12. In my opinion the evidence provides sufficient material to enable an allowable amount to be determined without doing injustice to one side or the other. In the circumstances I consider 10% of the premium is attributable to the potential income benefits and should be allowed as a deduction in accordance with sec. 51(1) …
IT 2230 Income Tax: Loss of Licence Insurance sets out the ATO's view on the application of the decision in Case R 100:
11. The decision should be applied in comparable fact situations where taxpayers have paid premiums in respect of loss of licence insurance policies which provide for payment of periodic benefits of an income nature as well as benefits of a capital nature.
12. While the amount to be allowed in a particular case will need to be determined having regard to the terms and conditions of the loss of licence insurance policy, it may generally be accepted that in situations where the benefits payable under the terms of the insurance policy are similar to those described in paragraphs 2, 3 and 4 above, and are essentially geared towards the payment of a capital sum for the loss of a contributor's capital asset - the licence to fly - a deduction of 10% of the premium paid would represent a proportion fairly and properly attributable to the potential income benefits payable under the policy.
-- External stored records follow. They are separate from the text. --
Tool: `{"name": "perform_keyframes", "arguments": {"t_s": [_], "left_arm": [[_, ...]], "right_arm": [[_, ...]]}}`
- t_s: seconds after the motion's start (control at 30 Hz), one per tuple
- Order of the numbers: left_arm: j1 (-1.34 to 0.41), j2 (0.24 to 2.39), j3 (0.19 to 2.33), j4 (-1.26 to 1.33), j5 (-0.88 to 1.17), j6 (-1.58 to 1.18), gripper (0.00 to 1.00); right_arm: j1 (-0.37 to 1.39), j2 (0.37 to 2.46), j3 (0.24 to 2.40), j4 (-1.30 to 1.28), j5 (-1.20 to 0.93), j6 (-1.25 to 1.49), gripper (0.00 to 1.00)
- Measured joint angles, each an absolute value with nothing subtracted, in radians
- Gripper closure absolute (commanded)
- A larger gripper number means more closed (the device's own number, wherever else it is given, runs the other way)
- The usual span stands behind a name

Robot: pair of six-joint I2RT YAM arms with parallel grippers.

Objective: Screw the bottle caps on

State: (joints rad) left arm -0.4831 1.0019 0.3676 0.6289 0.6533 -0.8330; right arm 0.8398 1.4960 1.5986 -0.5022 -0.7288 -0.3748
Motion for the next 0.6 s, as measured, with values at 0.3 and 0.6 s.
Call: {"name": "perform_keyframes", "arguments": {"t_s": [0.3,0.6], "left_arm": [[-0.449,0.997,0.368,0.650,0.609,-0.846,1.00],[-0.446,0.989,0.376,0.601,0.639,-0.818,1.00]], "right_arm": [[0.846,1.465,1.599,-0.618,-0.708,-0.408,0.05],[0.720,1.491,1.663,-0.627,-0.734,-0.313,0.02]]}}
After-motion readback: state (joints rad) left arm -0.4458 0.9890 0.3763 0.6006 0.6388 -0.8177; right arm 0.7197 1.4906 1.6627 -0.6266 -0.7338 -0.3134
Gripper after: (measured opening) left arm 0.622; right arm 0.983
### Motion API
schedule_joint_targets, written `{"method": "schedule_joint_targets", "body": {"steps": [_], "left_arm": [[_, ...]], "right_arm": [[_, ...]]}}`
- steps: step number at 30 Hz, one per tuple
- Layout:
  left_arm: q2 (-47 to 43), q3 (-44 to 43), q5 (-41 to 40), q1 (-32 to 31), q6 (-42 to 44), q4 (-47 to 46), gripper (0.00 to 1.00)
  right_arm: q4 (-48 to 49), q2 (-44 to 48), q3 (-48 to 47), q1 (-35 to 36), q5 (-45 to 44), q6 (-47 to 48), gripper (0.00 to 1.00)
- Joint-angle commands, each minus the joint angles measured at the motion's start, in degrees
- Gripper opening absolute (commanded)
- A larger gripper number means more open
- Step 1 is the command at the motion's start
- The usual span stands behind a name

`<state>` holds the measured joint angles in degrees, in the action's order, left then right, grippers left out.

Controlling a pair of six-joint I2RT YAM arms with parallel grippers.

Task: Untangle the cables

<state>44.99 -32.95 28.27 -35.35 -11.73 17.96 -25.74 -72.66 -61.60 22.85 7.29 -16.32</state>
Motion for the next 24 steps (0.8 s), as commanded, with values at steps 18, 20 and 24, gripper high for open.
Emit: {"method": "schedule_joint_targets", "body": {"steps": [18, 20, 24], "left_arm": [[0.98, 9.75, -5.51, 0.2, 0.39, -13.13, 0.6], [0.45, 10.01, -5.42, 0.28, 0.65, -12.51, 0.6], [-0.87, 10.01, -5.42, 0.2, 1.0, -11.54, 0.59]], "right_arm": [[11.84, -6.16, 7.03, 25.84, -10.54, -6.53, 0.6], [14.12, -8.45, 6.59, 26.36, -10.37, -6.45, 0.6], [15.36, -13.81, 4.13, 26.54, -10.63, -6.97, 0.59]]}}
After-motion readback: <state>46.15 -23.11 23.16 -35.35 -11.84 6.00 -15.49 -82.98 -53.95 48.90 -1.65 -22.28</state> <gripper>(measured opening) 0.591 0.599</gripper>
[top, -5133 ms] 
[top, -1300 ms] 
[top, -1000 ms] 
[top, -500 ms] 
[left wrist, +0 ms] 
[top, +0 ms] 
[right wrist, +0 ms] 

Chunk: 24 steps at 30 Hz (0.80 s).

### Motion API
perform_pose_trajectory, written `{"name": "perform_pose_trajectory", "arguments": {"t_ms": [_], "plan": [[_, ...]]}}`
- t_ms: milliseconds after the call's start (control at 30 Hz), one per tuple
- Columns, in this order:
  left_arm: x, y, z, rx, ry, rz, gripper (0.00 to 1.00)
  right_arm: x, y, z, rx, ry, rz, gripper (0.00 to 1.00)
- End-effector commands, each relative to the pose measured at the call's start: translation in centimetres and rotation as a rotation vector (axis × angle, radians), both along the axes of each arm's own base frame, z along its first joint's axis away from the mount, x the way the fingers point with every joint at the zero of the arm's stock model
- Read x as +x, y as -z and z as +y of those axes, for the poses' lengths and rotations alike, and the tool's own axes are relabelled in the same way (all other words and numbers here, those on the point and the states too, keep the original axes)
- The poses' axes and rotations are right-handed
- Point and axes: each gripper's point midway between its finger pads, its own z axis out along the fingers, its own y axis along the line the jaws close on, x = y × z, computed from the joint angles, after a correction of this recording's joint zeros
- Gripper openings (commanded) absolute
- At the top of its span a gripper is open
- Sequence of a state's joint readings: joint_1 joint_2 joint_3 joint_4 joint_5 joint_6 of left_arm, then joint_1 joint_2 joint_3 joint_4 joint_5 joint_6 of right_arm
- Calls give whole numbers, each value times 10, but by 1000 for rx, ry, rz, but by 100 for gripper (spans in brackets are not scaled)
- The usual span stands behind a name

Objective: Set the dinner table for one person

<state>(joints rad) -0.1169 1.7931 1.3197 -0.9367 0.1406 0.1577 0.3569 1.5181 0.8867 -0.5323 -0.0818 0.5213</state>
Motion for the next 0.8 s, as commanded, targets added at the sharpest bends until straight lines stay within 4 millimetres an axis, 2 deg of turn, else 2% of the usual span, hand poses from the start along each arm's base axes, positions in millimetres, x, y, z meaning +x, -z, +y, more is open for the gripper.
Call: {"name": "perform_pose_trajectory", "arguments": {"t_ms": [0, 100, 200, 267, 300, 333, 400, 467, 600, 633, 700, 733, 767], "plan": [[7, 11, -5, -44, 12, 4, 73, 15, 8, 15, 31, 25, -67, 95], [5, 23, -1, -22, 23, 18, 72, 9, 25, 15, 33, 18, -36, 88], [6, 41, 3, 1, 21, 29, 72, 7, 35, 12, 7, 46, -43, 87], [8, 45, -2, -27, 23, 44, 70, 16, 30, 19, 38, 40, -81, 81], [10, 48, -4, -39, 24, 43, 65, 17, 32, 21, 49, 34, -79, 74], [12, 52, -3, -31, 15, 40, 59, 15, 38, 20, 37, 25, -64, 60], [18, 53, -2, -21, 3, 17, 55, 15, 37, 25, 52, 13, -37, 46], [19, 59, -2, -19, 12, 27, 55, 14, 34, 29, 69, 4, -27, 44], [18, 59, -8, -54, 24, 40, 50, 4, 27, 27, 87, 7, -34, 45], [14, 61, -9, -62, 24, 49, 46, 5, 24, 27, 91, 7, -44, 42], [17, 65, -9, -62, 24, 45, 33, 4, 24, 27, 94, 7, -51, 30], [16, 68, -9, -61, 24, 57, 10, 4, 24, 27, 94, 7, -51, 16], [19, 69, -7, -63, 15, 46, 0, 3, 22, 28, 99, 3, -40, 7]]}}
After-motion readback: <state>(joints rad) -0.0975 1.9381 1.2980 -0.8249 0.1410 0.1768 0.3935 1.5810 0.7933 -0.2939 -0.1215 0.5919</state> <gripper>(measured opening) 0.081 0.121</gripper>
13. In situations where a greater deduction is sought, the taxpayer will need to furnish additional information such as an actuarial certificate from the insurer outlining the basis upon which the calculation has been made.
[emphasis added]
The provider of the loss of licence policy engaged an independent actuarial consultant to assess the proportion of the contributions to the policy that are attributable to Temporary Total Disability benefits and to Accidental Death and Permanent Total Disability benefits.
The actuarial consultant provided an initial assessment that greater than 10% of the contributions to the policy are attributable to Temporary Total Disability benefits based on information provided by the provider of the policy.
The Commissioner considers that the assessment provided by the actuarial consultant is a fair and reasonable method of apportioning the contributions to the loss of licence policy attributable to Temporary Total Disability benefits.
Conclusion
The Commissioner accepts that a fair and reasonable assessment of the portion of the contributions to the loss of licence policy that are attributable to potential assessable benefits payable is greater than 10%.
Therefore, the otherwise deductible rule in section 24 of the FBTAA can be applied to reduce the taxable value of the expense payment fringe benefits that arise from the payment of the contributions to the loss of licence policy by more than 10%.